男人的話語太過直白。
尤其是,那雙深邃而又狹長的眼眸,就這麽直勾勾地盯著薑清晚。
這會她和沈庭玉都是坐著,男人與生俱來的那股氣場緊緊地圍繞著她,莫名地多了幾分逼仄的危險。
上一次,在醫院裏,沈庭玉就承認了對自己圖謀不軌。
可是,薑清晚一直不太敢相信。
直到現在……
對上沈庭玉毫不掩飾的炙熱目光,薑清晚是真的確定了。
她把沈庭玉撩到手了。
雖然,她一開始的目標就是打算接近沈庭玉,可也沒想過要做一個玩弄感情的渣女……
又或者說,她自己可能也陷進去,隻是還沒發覺而已。
“這個回答不滿意?”
沈庭玉輕輕垂著眉眼,好整以暇地打量著薑清晚。
撩了就想跑的小狐狸。
想讓自己對她的身份不刨根問底,多少,也得犧牲點其他的。
“滿意啊。
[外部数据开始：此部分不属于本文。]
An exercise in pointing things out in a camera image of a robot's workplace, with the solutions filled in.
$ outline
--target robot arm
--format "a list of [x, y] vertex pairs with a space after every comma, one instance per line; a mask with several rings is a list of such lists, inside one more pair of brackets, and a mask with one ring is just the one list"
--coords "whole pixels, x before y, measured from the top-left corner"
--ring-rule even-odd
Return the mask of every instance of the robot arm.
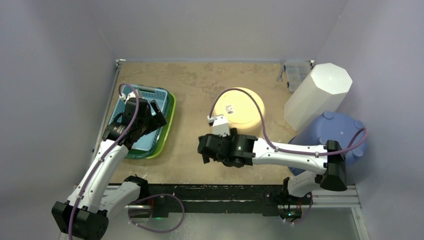
[[[108, 227], [108, 218], [116, 215], [127, 204], [149, 195], [148, 192], [143, 192], [148, 189], [146, 187], [147, 181], [130, 176], [112, 194], [104, 197], [104, 192], [112, 175], [133, 144], [142, 136], [167, 124], [166, 118], [155, 101], [148, 102], [139, 97], [137, 115], [130, 129], [107, 152], [130, 125], [136, 112], [136, 105], [135, 95], [129, 94], [125, 100], [124, 112], [117, 115], [106, 127], [96, 158], [80, 184], [65, 203], [57, 201], [54, 204], [51, 212], [61, 232], [69, 233], [70, 216], [75, 207], [72, 235], [85, 240], [99, 240]], [[81, 194], [83, 185], [86, 185], [86, 187]]]
[[[244, 165], [271, 164], [305, 169], [298, 176], [288, 180], [288, 194], [303, 197], [307, 193], [325, 189], [330, 191], [345, 191], [346, 164], [344, 156], [320, 155], [341, 149], [336, 141], [328, 141], [326, 145], [301, 146], [272, 142], [277, 149], [271, 147], [263, 138], [251, 135], [237, 134], [235, 128], [230, 129], [228, 120], [223, 115], [208, 118], [211, 133], [199, 137], [197, 152], [202, 154], [203, 162], [221, 162], [227, 167], [241, 168]], [[313, 153], [295, 154], [278, 151]]]

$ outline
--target green plastic tray
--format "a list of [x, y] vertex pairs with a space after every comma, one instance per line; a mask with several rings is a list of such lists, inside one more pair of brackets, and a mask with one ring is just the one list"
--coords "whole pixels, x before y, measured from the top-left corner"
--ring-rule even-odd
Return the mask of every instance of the green plastic tray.
[[131, 149], [129, 153], [126, 155], [126, 159], [152, 159], [161, 154], [164, 149], [165, 143], [168, 139], [168, 134], [171, 129], [172, 121], [174, 118], [175, 108], [177, 104], [177, 100], [175, 95], [168, 92], [167, 96], [167, 106], [165, 110], [165, 116], [167, 120], [167, 124], [163, 126], [162, 132], [158, 137], [155, 145], [149, 151], [142, 151], [137, 149]]

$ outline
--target tan work surface
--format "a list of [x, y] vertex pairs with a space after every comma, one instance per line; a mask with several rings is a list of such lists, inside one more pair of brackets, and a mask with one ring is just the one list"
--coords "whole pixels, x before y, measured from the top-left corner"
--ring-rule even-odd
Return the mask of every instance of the tan work surface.
[[285, 166], [226, 167], [203, 164], [197, 153], [198, 137], [208, 134], [207, 115], [223, 90], [248, 88], [265, 104], [265, 125], [271, 141], [288, 143], [296, 132], [284, 120], [284, 104], [290, 97], [286, 81], [277, 82], [279, 63], [126, 62], [119, 74], [107, 120], [118, 99], [121, 83], [160, 87], [176, 97], [176, 109], [162, 153], [152, 159], [124, 159], [111, 183], [137, 174], [149, 183], [165, 184], [282, 184], [292, 176]]

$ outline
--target label sticker
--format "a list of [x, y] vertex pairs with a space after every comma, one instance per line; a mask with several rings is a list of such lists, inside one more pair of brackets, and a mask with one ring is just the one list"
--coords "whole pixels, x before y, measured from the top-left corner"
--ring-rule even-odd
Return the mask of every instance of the label sticker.
[[225, 110], [226, 110], [226, 114], [233, 114], [234, 113], [233, 105], [225, 106]]

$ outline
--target blue plastic tub
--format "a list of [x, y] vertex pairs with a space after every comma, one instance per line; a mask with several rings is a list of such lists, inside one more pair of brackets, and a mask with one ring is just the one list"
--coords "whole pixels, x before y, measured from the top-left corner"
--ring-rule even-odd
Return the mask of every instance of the blue plastic tub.
[[[143, 85], [134, 85], [132, 86], [136, 89], [139, 89], [142, 93], [142, 97], [146, 99], [148, 102], [155, 100], [157, 105], [159, 106], [162, 113], [165, 112], [167, 107], [167, 100], [168, 100], [168, 91], [161, 89], [161, 88], [154, 88], [149, 86], [143, 86]], [[128, 95], [131, 93], [131, 88], [128, 86], [124, 86], [122, 88], [122, 93], [125, 95]], [[109, 120], [109, 124], [112, 122], [112, 120], [120, 113], [122, 113], [125, 109], [125, 102], [122, 99], [118, 99], [118, 102], [116, 103], [115, 109], [113, 110], [112, 117]], [[141, 137], [136, 143], [132, 145], [132, 149], [141, 150], [141, 151], [149, 151], [156, 143], [156, 141], [159, 139], [159, 136], [161, 134], [162, 127], [157, 129], [156, 131], [153, 131], [143, 137]]]
”
薑清晚有些小緊張地捏了捏自己的手,“小叔,你還沒說我陪你聊天能有什麽獎勵。”
沈庭玉為抬起眼眸,“你想要什麽?”
這……
她想要的,自然是母親留在沈家的信物。
隻是,現在還不著急。
薑清晚臉上掛著單純無害的笑容,語氣甜甜地道:“小叔,這個獎勵能不能先存著?”
“嗯,不急。”沈庭玉沉下眉眼,語調平緩,“隻是這樣,還不夠。”
“什麽不夠?”
沈庭玉又恢複了一派的商人作風,不疾不徐地和薑清晚談著條件,“隻是聊幾句,就想拿走我沈庭玉的一個承諾?”
不然呢?
這老男人還想做什麽?
薑清晚微微瞪大著雙眼,忽而腦海裏想到了那次在病房裏的東西。
**……
潤滑液……
這老男人都不行了,不會還想著對她動手動腳吧?
“小叔,先說好,咱們現在還得是清白的關係。有些事,不能做。”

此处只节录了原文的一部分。